09 Apr Minimalism, You’re Doing It Wrong
I am in quarantine. Not sure how long this will last. And like many others, in an effort to find something to do that isn’t staring into one of the several glass screens in my home, I am thinking this would be a good time to clean my office. I mean really clean my office. According to Kyle Chayka’s recent release, The Longing for Less: Living with Minimalism, a new survey of the minimalism of the moment, I may be suffering from an abstract desire for a different and simpler world that will always be beyond my reach.
In Chayka’s book, he starts by exposing how folks like me, coming of age in the U.S., are particularly vulnerable to the charms of minimalism, linking it to the powers of self-definition and starting over, and how we came to the idea that if we just sort through our belongings in our homes or listen to a significant podcast, we feel that we are well on our way to becoming new people, unburdened by the past. He writes how we have twisted the idea of simplicity as something providing a kind of “psychological hygiene,” and how minimalism could be considered a new therapy, where we no longer depend on the accumulation of stuff for happiness, but craft new preferred identities, by sweeping our floors.
In his thorough and enlightening new book, Chayka traces the West’s obsession with minimalism, exposes its (misunderstood) roots via minimalism’s history and influence in art, music, thought, and aesthetics. He does this by breaking out minimalism into four common qualities. The first being Reduction, which readers will recognize the Marie Kondo pursuit of simplicity. Here Chayka is critical of Kondo’s rise, and her one-size-fits-all approach that he describes as erasing personality and quirkiness, and as ultimately boring and oppressive. It is in the Reduction section where he begins to make the argument that threads through the whole of the book—that the practitioners of minimalism that most interest him are those, that instead of promoting simple answers, lean into the more complex questions of how to live in our modern world.
It is in the section on Emptiness, where Chayka lays out his distinction between capital-M Minimalism and lowercase-m minimalism through the architectural cleanliness of Phillip Johnson’s glass house, and Donald Judd’s acclaimed metal-box sculptures. It is here where Chayka traces how the label minimalist took hold in the 1960s, and how many of the artists associated with that label, especially Judd, hated it. Chayka then exposes the aesthetic influence of lowercase-m minimalism, and how this movement is still influencing today’s consumer products, interior design and clothing, while simultaneously missing the point.
In the Silence section, we get introduced to the important musical composers who get associated with the minimalism movement. Here we learn the origins of Erik Satie’s “furniture music” an early hint at the coming avant-garde in minimalist music. Chayka describes the birth of the ambient music movement and reintroduces us to the innovations of John Cage and probably more importantly, those of Julius Eastman. The lesser known gay African American minimalist composer. This section had me going back through old YouTube videos, getting lost in the absurdity and beauty of it all.
Chayka closes the book with his section on Shadow. Here he looks to Japan, Japanese Buddhism and Japanese culture, as an easy projection, for those of us from the West looking for a readymade aesthetic of austerity. In this effort, Chayka travels to Japan to explore the art and literature of Japanese Buddhism, and the evolution of the union of Japan and minimalism. Chayka is a skilled and observant writer, and it shines most in this section.
I have been to Kyoto a couple of times, however, in this section he had me reliving my trips with new eyes. He had me paying attention again to what he described as the “softness and shadow” found everywhere in that magical place.
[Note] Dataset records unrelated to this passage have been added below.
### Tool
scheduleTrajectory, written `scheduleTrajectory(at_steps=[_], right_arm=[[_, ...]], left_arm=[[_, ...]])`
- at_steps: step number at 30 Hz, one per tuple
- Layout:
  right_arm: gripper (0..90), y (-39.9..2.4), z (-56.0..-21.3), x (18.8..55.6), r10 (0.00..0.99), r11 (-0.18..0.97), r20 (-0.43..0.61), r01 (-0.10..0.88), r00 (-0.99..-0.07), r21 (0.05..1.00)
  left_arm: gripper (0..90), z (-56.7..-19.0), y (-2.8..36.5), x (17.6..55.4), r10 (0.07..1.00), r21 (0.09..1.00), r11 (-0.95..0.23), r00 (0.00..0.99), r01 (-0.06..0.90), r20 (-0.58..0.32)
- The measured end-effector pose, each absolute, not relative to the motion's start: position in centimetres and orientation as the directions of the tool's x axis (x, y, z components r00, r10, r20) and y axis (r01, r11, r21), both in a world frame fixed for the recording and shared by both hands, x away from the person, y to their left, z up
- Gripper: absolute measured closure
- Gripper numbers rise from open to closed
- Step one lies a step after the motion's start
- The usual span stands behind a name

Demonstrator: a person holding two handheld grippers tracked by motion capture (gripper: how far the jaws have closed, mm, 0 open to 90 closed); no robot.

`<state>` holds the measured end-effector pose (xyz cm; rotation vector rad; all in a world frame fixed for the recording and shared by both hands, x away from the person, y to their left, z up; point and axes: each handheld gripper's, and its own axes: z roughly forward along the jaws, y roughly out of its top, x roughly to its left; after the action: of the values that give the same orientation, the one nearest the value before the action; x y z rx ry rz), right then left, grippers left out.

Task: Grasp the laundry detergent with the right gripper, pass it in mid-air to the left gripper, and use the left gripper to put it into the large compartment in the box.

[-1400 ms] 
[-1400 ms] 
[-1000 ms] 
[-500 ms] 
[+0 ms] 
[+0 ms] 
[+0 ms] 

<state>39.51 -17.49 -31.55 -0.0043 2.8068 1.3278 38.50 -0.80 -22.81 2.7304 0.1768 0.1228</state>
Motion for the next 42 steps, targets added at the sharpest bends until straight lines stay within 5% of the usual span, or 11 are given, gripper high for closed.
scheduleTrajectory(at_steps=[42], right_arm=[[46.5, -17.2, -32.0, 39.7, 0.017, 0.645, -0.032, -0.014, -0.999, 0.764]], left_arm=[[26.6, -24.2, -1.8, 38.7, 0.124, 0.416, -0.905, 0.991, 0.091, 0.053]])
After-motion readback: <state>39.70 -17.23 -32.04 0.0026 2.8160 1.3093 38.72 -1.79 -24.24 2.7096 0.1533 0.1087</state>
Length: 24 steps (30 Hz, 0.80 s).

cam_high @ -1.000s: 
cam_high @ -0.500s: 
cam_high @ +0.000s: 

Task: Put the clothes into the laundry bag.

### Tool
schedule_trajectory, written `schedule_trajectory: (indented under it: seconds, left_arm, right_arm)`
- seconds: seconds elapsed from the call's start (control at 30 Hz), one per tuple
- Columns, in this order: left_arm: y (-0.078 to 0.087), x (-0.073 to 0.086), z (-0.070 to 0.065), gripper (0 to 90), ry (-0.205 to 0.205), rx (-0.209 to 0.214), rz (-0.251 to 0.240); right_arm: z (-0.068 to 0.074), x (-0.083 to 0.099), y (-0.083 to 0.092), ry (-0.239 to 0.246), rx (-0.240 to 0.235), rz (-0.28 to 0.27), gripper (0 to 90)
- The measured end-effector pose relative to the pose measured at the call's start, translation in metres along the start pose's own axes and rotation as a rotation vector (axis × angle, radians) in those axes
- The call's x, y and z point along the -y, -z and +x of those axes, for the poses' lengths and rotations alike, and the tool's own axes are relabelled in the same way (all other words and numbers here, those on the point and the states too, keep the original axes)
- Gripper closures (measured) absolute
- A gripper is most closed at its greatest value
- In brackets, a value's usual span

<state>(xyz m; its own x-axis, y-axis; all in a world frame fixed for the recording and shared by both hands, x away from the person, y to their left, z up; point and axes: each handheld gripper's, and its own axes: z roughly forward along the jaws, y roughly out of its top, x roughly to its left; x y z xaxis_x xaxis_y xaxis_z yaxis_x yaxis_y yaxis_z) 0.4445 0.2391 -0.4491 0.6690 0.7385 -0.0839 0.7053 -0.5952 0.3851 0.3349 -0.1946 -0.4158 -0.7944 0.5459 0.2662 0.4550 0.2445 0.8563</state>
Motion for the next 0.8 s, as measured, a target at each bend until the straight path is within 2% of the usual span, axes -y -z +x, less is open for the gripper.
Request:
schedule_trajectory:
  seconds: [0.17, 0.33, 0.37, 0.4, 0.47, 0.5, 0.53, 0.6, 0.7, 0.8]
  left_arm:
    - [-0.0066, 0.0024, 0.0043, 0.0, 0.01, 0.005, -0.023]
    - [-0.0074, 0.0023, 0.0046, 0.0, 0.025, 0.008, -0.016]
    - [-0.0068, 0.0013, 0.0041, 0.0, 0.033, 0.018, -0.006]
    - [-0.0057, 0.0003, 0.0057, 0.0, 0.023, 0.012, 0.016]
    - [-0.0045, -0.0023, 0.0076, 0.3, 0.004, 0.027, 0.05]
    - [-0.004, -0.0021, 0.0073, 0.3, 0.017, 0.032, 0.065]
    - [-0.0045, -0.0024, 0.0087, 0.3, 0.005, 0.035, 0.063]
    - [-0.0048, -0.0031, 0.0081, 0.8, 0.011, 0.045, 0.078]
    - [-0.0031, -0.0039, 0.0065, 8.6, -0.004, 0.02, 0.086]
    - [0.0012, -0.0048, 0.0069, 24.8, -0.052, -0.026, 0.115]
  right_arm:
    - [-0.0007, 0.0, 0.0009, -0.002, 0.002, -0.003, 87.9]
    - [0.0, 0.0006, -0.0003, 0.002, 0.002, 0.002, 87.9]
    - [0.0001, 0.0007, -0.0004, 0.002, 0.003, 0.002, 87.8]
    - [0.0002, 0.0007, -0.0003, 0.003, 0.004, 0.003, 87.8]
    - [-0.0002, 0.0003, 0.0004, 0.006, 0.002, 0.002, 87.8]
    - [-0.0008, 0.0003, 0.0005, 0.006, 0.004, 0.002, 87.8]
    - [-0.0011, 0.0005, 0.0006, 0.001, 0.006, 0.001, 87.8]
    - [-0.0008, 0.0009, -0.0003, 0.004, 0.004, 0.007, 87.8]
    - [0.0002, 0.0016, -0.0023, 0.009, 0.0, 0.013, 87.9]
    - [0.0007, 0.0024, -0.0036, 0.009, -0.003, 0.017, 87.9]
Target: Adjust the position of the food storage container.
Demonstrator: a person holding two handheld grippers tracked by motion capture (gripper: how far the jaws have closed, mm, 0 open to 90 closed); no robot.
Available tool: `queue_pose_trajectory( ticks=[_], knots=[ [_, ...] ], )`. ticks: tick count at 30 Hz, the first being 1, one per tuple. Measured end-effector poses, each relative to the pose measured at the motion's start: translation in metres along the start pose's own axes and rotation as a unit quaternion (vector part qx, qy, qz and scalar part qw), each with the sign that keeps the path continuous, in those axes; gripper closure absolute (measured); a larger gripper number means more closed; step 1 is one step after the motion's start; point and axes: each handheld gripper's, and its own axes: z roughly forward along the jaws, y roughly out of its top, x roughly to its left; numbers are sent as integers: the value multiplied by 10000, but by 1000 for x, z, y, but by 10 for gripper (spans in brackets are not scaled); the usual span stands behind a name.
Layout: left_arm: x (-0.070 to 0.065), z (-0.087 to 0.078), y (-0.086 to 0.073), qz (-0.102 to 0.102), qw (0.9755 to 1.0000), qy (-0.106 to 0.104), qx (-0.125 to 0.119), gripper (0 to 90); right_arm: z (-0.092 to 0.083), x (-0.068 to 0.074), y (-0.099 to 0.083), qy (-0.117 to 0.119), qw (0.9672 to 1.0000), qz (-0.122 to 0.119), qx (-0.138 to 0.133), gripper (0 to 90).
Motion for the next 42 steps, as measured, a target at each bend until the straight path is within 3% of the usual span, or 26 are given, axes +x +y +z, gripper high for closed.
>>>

It is here that Chayka spotlights the appreciation of life’s minor details, while living in the face of the general alienation and anxiety of our modern world.
Longing for Less is a book for our time. A time when minimalism is popular around the world because it, as Chayka writes, reacts against a condition of terminal dissatisfaction with material culture, and social crisis. That the popular minimalist aesthetic we find everywhere now is a symptom of our growing anxiety, and a search for something more stable in a precarious world. Ultimately, Chayka believes we are doing minimalism wrong. That minimalism is a practice that takes place over time, and makes simple things more complicated, not the other way around.
The Longing for Less: Living with Minimalism by Kyle Chayka is published by Bloomsbury Publishing.